UK consumers ‘united in opposition’
This sentiment was echoed by UK consumer organisation Which?. The watchdog issued a strong-worded reaction to Fox’s comments, insisting that these are, in fact, food safety issues.
“Liam Fox is wrong to suggest chlorinated chicken is not a food safety and standards issue. One of the reasons why foodborne disease rates are so much higher in the US is that these measures are often used as a desperate attempt to make up for widespread safety problems in food production – leaving bacteria like salmonella to run rampant,” Caroline Normand, Which? director of advocacy, stressed.
According to figures from the US Centers for Disease Control and Prevention (CDC) around one in six Americans suffer from foodborne diseases every year. The equivalent figure in Britain is around one in 60, according to the Food Standards Agency’s estimate.
Moreover, Normand said, UK consumers almost universally oppose lowering food standards in the country, with nearly seven in ten saying they would not be comfortable eating chlorine washed chicken.
“Our research has shown British consumers are united in their opposition to lowering food standards as part of any future trade deal,” she stressed.

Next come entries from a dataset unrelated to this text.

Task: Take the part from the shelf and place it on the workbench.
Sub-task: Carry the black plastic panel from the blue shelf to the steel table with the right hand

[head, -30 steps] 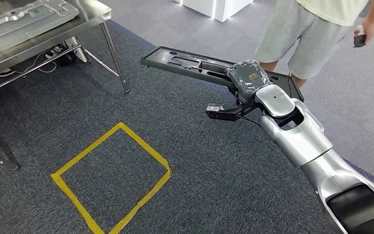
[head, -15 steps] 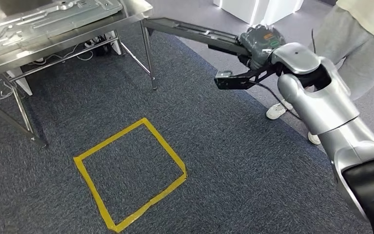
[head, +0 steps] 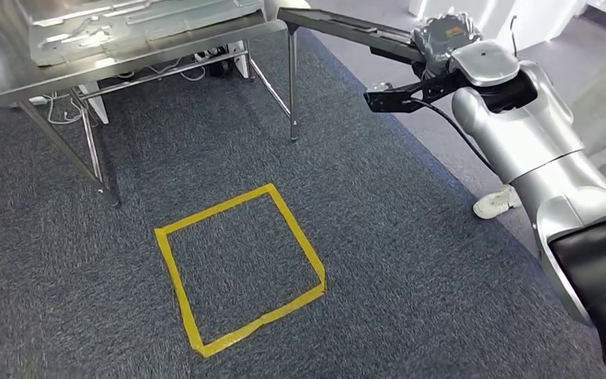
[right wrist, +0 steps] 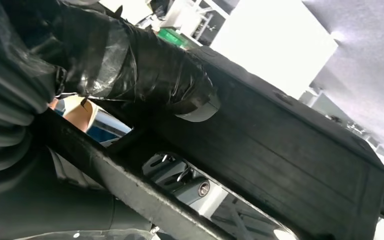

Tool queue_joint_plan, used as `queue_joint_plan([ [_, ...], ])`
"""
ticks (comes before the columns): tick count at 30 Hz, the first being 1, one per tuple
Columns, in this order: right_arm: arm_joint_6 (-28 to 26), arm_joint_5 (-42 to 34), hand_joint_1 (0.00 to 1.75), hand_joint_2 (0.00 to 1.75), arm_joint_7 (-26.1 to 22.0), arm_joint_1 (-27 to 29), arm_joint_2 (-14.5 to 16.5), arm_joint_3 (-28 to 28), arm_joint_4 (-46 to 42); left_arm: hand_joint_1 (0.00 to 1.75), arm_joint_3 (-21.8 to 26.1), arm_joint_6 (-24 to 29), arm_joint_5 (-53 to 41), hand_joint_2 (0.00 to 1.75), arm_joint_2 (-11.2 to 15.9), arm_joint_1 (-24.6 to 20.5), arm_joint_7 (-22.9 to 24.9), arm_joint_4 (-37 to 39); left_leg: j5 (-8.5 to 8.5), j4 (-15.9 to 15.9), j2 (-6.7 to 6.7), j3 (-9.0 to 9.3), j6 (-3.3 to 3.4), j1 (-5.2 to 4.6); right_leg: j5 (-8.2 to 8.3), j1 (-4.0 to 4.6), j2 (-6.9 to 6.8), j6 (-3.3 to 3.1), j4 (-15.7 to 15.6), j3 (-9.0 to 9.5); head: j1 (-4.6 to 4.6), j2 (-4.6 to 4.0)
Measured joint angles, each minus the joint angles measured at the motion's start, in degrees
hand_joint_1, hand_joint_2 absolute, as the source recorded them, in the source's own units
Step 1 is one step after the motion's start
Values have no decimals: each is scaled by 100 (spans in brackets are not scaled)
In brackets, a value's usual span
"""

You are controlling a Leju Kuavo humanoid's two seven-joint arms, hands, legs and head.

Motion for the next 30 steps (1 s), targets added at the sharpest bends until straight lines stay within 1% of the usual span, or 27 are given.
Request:
queue_joint_plan([
  [1,-25,48,175,175,18,-35,67,3,134,0,10,-3,-3,175,8,-8,0,-1,-3,-16,-67,21,35,4,-28,-9,-50,35,0,20,2,0],
  [2,-48,97,175,175,33,-68,133,6,275,0,20,-6,-5,175,15,-9,1,-1,-2,-50,-131,50,61,6,-70,-25,-21,66,30,33,5,0],
  [4,-92,169,175,175,39,-140,229,8,519,0,35,-7,-4,175,27,-22,9,-1,10,-108,-250,108,127,30,-271,-58,249,103,363,-107,8,0],
  [5,-115,198,175,175,39,-162,255,9,635,0,44,-6,-3,175,31,-33,16,-1,8,-116,-311,119,155,34,-422,-65,427,109,695,-273,10,0],
  [6,-136,220,175,175,39,-172,283,9,740,0,52,-5,-1,175,35,-47,25,-1,5,-114,-383,125,181,35,-569,-63,542,112,1093,-493,9,0],
  [7,-146,238,175,175,38,-166,299,9,832,0,60,-4,1,175,38,-59,33,-1,1,-111,-463,131,196,35,-653,-61,593,115,1427,-695,11,0],
  [8,-148,252,175,175,38,-155,318,10,909,0,67,-3,2,175,38,-62,40,-1,-4,-104,-553,142,201,34,-631,-61,616,115,1603,-833,11,0],
  [9,-149,259,175,175,38,-147,341,10,974,0,72,-4,3,175,38,-59,46,-1,-12,-93,-644,154,200,35,-489,-64,630,111,1561,-874,10,0],
  [10,-150,265,175,175,38,-145,363,11,1025,0,76,-4,3,175,38,-52,53,0,-26,-78,-728,170,193,36,-254,-68,651,101,1299,-807,10,0],
  [12,-158,277,175,175,32,-157,400,12,1099,0,91,3,2,175,37,-42,74,0,-67,-27,-885,170,159,40,171,-88,843,74,570,-549,9,0],
  [13,-168,286,175,175,27,-164,413,13,1132,0,101,14,1,175,36,-41,89,1,-79,-1,-959,146,134,49,253,-92,945,59,309,-437,9,0],
  [14,-179,296,175,175,22,-165,431,13,1165,0,114,27,-1,175,36,-41,103,1,-80,14,-1027,114,102,65,256,-86,1018,42,171,-377,10,0],
  [15,-192,306,175,175,18,-166,457,14,1198,0,129,38,-2,175,36,-41,114,2,-69,17,-1095,85,65,82,225,-72,1022,22,133,-349,10,0],
  [16,-202,319,175,175,15,-164,495,14,1226,0,143,49,-4,175,38,-29,121,2,-55,1,-1161,67,28,95,212,-68,963,-4,104,-329,11,0],
  [17,-211,332,175,175,12,-162,538,14,1250,0,155,58,-6,175,44,-19,122,1,-59,6,-1150,55,-6,94,222,-74,897,-33,72,-308,12,0],
  [18,-220,344,175,175,9,-162,578,14,1270,0,163,64,-8,175,50,-10,121,1,-100,66,-1050,25,-36,81,231,-90,834,-64,36,-276,0,0],
  [19,-230,357,175,175,7,-164,610,14,1288,0,168,69,-10,175,55,-4,116,0,-192,231,-888,-54,-64,69,237,-105,767,-94,-2,-241,-12,0],
  [21,-249,376,175,175,2,-162,640,14,1322,0,172,73,-14,175,57,-8,100,-1,-470,853,-533,-367,-108,84,222,-95,633,-142,-34,-190,-32,0],
  [22,-254,382,175,175,0,-157,650,14,1338,0,173,72,-16,175,56,-13,93,-1,-584,1193,-448,-558,-127,106,208,-86,559,-155,-35,-178,-32,0],
  [23,-256,385,175,175,-3,-147,662,14,1352,0,173,70,-19,175,55,-16,89,-1,-616,1406,-407,-690,-142,127,192,-81,487,-159,-34,-165,-32,0],
  [24,-257,385,175,175,-8,-136,678,14,1367,0,173,68,-21,175,54,-17,85,-1,-548,1423,-383,-725,-154,143,174,-79,415,-156,-32,-151,-32,0],
  [25,-257,388,175,175,-17,-127,696,14,1376,0,173,67,-22,175,54,-17,81,-1,-381,1212,-347,-637,-160,153,152,-79,347,-146,-30,-129,-33,0],
  [26,-259,393,175,175,-31,-122,711,14,1384,0,175,67,-24,175,54,-15,75,-1,-169,837,-275,-457,-157,156,125,-79,281,-132,-28,-99,-33,0],
  [27,-260,402,175,175,-47,-121,720,14,1388,0,177,67,-24,175,54,-15,68,0,-29,470,-149,-262,-149,131,98,-70,217,-110,-30,-69,-33,0],
  [28,-262,413,175,175,-62,-124,723,14,1392,0,179,67,-24,175,54,-18,62,0,57,173,-37,-110,-124,101,71,-53,159,-83,-29,-46,-31,0],
  [29,-266,424,175,175,-74,-127,723,14,1397,0,181,67,-24,175,54,-19,58,0,71,11,35,-29,-98,72,51,-32,102,-55,-31,-25,-27,0],
  [30,-269,431,175,175,-85,-129,730,14,1402,0,184,67,-24,175,54,-20,56,0,35,-25,50,-11,-71,43,37,-6,42,-27,-42,-7,-24,0],
])
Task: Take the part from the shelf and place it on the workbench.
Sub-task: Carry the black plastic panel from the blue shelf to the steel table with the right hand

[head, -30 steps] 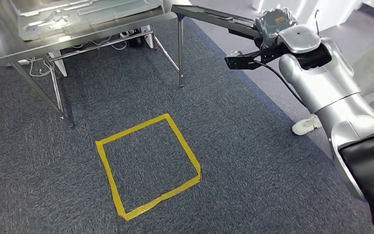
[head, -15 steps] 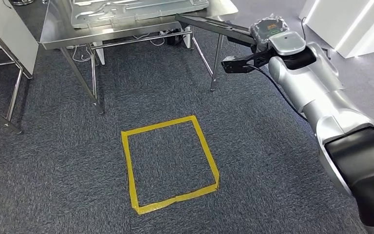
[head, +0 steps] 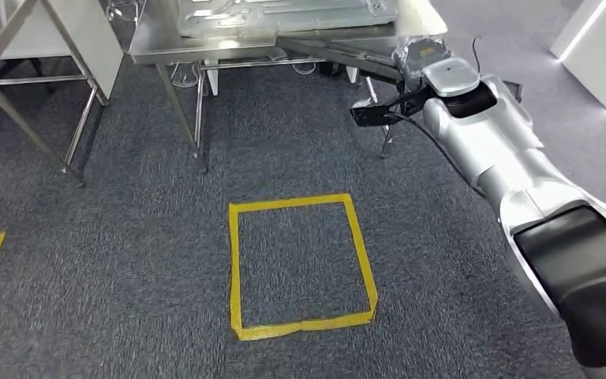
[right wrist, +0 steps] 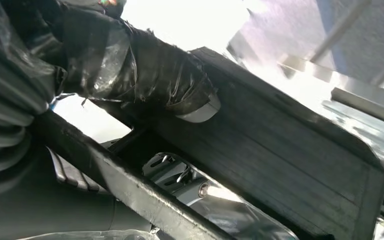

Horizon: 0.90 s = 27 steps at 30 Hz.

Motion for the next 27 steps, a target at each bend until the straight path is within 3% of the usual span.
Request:
queue_joint_plan([
  [2,-5,7,175,175,-16,-3,32,-2,5,0,7,0,-3,175,1,0,0,-1,-2,-32,-129,16,63,12,-44,10,-99,64,-12,47,4,0],
  [4,-10,9,175,175,-25,-15,58,-13,5,0,15,0,-11,175,2,-5,4,-1,-1,-76,-257,71,128,36,-190,-24,87,116,164,6,9,0],
  [6,-30,16,175,175,-34,-20,55,-22,8,0,20,0,-19,175,2,-24,12,-1,-2,-98,-385,100,187,42,-468,-45,423,126,772,-294,14,0],
  [8,-61,21,175,175,-60,18,44,-25,13,0,23,-1,-25,175,2,-43,21,-1,-10,-92,-543,109,225,31,-649,-39,557,119,1445,-703,18,0],
  [9,-75,21,175,175,-81,51,38,-29,15,0,25,-2,-29,175,2,-45,25,-1,-16,-86,-617,118,233,23,-596,-35,576,110,1552,-814,19,0],
  [10,-88,12,175,175,-109,80,34,-39,15,0,25,-3,-33,175,2,-42,29,-1,-24,-77,-686,129,239,15,-436,-30,585,90,1450,-828,19,0],
  [12,-118,-23,175,175,-161,109,30,-72,9,0,27,-4,-40,175,-2,-25,32,0,-46,-56,-785,151,240,6,21,-1,612,16,788,-616,18,0],
  [14,-152,-50,175,175,-187,105,31,-104,0,0,30,-5,-42,175,-11,-8,32,1,-61,-33,-860,139,214,-2,246,37,647,-47,223,-393,19,0],
  [17,-168,-54,175,175,-201,101,39,-121,-15,0,35,-7,-49,175,-15,7,30,1,-58,-52,-904,118,131,-5,244,43,650,-84,36,-299,24,0],
  [19,-169,-52,175,175,-207,99,54,-126,-35,0,38,-7,-63,175,-3,9,26,1,-157,61,-795,78,68,-25,276,-5,621,-130,-53,-244,19,0],
  [20,-169,-51,175,175,-209,93,57,-132,-45,0,39,-7,-69,175,3,7,25,1,-283,263,-700,-7,35,-24,289,-31,604,-152,-91,-215,17,0],
  [22,-169,-49,175,175,-209,84,58,-143,-54,0,42,-10,-75,175,5,3,22,2,-626,964,-519,-331,-30,32,291,-40,578,-171,-108,-192,11,0],
  [24,-169,-45,175,175,-205,96,58,-149,-56,0,43,-18,-79,175,4,2,22,2,-766,1484,-454,-595,-96,102,276,-57,562,-157,-96,-188,10,0],
  [25,-170,-43,175,175,-203,105,58,-154,-56,0,44,-20,-81,175,4,2,20,2,-684,1454,-440,-588,-128,133,262,-73,555,-138,-82,-186,10,0],
  [27,-175,-37,175,175,-202,115,57,-173,-61,0,48,-20,-90,175,7,2,15,1,-313,812,-406,-274,-179,181,215,-112,543,-76,-34,-177,10,0],
])
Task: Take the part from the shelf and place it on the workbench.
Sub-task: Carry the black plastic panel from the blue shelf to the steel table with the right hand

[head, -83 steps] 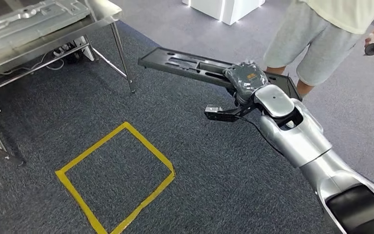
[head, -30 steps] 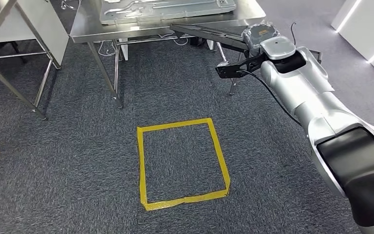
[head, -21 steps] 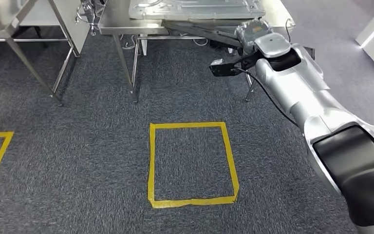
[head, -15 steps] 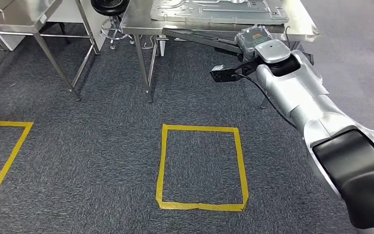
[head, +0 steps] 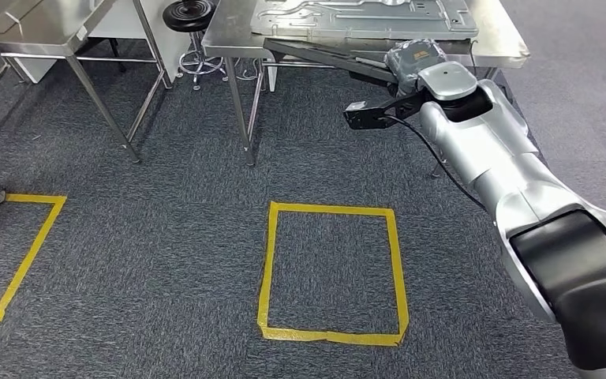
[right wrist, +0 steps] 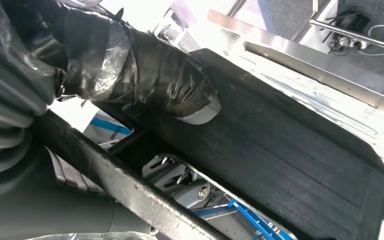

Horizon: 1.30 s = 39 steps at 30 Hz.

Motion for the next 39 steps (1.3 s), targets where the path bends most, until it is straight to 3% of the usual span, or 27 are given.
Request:
queue_joint_plan([
  [2,-2,13,175,175,7,-8,-20,-28,-13,0,7,1,-5,175,-1,-4,-9,0,198,-630,34,325,-3,-4,-50,5,-14,81,55,-12,4,0],
  [3,-1,21,175,175,10,-11,-35,-38,-21,0,11,1,-7,175,-3,-3,-13,1,204,-765,40,390,18,-13,-63,19,-22,118,68,-17,10,0],
  [7,2,45,175,175,15,-13,-85,-47,-53,0,31,2,-11,175,-2,-15,-21,1,182,-816,3,421,179,-21,-136,7,-33,232,126,-33,23,0],
  [9,2,49,175,175,15,-15,-116,-49,-69,0,37,3,-11,175,0,-23,-25,1,188,-847,-14,451,257,-21,-413,7,-15,248,612,-251,25,0],
  [11,3,50,175,175,15,-2,-149,-50,-76,0,41,3,-11,175,0,-27,-28,1,176,-849,-42,465,301,-48,-736,31,6,239,1396,-639,25,0],
  [12,3,51,175,175,15,12,-161,-50,-76,0,44,2,-11,175,0,-25,-28,1,169,-848,-58,476,314,-64,-790,43,14,227,1658,-788,25,0],
  [13,3,52,175,175,15,26,-167,-50,-76,0,46,1,-11,175,0,-22,-28,1,162,-847,-71,488,323,-82,-731,56,20,204,1717,-847,25,0],
  [14,3,52,175,175,15,34,-172,-50,-77,0,49,0,-11,175,-1,-20,-28,1,154,-846,-84,505,330,-100,-567,72,25,169,1541,-790,25,0],
  [16,3,54,175,175,16,26,-176,-51,-83,0,52,-1,-12,175,-6,-20,-28,1,134,-847,-104,541,332,-129,-151,119,41,59,781,-453,23,0],
  [17,2,55,175,175,20,15,-177,-52,-87,0,55,-1,-16,175,-13,-23,-28,2,125,-841,-113,545,324,-144,-23,146,50,9,425,-289,25,0],
  [18,2,57,175,175,31,9,-180,-56,-96,0,57,0,-23,175,-19,-28,-29,3,122,-839,-119,539,309,-149,32,171,56,-26,201,-184,25,0],
  [20,-2,59,175,175,76,9,-196,-82,-121,0,65,6,-42,175,-27,-34,-30,5,126,-849,-125,524,267,-152,23,198,55,-47,77,-134,27,0],
  [23,-20,45,175,175,149,27,-213,-172,-191,0,73,16,-62,175,-16,-31,-33,5,-3,-706,-96,464,177,-156,61,133,58,-72,-13,-77,23,0],
  [26,-53,2,175,175,202,52,-233,-262,-255,0,75,17,-95,175,-14,-23,-40,5,-476,220,-53,47,79,-105,70,107,93,-96,-38,-51,15,0],
  [27,-58,-6,175,175,210,74,-241,-282,-269,0,76,16,-105,175,-16,-21,-43,5,-564,512,-43,-94,54,-83,66,104,120,-97,-33,-51,16,0],
  [28,-58,-8,175,175,213,100,-247,-298,-285,0,76,14,-111,175,-17,-20,-44,5,-547,630,-35,-156,31,-60,61,100,159,-95,-26,-50,15,0],
  [29,-57,-6,175,175,211,125,-250,-310,-302,0,76,13,-114,175,-18,-20,-45,5,-431,545,-31,-121,14,-40,53,91,195,-86,-14,-50,15,0],
  [32,-56,17,175,175,202,152,-261,-330,-372,0,77,11,-123,175,-13,-23,-39,5,59,-450,-44,356,7,-21,-3,62,285,-15,65,-59,15,0],
  [33,-57,31,175,175,201,150,-268,-334,-391,0,78,10,-126,175,-11,-31,-34,6,108,-670,-56,466,30,-31,-16,59,308,21,89,-74,17,0],
  [36,-54,93,175,175,171,156,-311,-344,-418,0,79,5,-134,175,-10,-58,-20,7,82,-783,-71,516,137,-65,-18,53,340,133,93,-104,22,0],
  [38,-50,141,175,175,128,162,-350,-345,-437,0,80,5,-140,175,-9,-60,-16,7,113,-841,-53,544,221,-57,-101,39,255,187,196,-149,25,0],
  [39,-49,159,175,175,113,163,-363,-345,-450,0,80,6,-142,175,-8,-61,-15,7,128,-868,-44,558,260,-49,-218,40,195,204,381,-230,27,0],
])
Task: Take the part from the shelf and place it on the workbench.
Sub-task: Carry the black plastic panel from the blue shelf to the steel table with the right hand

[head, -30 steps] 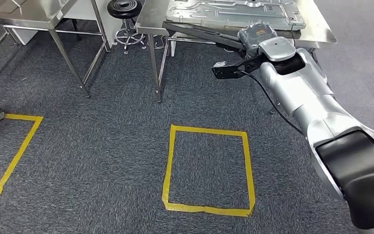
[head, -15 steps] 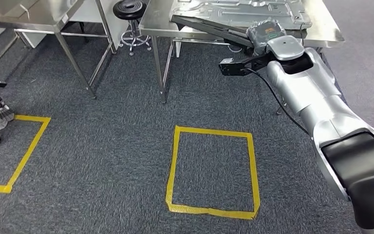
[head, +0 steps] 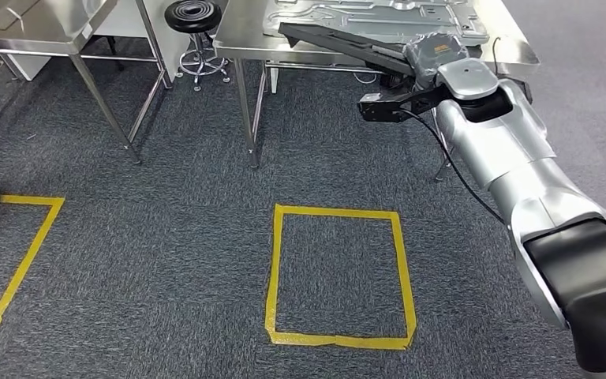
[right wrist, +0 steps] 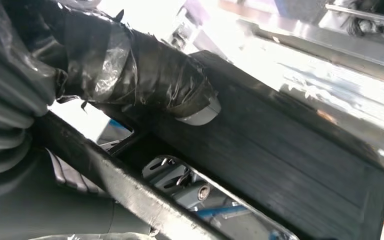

“Brexit is an opportunity to design a joined up food and farming policy that ensures food is produced to the highest standards – the nation’s health needs must not be used as a bargaining chip that could be given away to facilitate transatlantic trade.”
Future deals should be scrutinised
The NFU stressed that future trade deals should be "scrutinised at a high level" by Parliament and industry so that the Government isn't able to force "rushed" agreements through. The Farmers' Union is calling for a commission to establish procedure and safeguarding measures.
“We have called for a high-level commission to be convened, bringing together government officials, industry representatives, civil society groups and experts in food and farming.
“This commission needs to be charged with producing a report before the end of the year. Critically the commission would need to make recommendations on how future trade deals should be scrutinised at a high level by Parliament and industry, and the Government would need to act on those recommendations. Warm words are nice but we need firm commitments and clear actions.”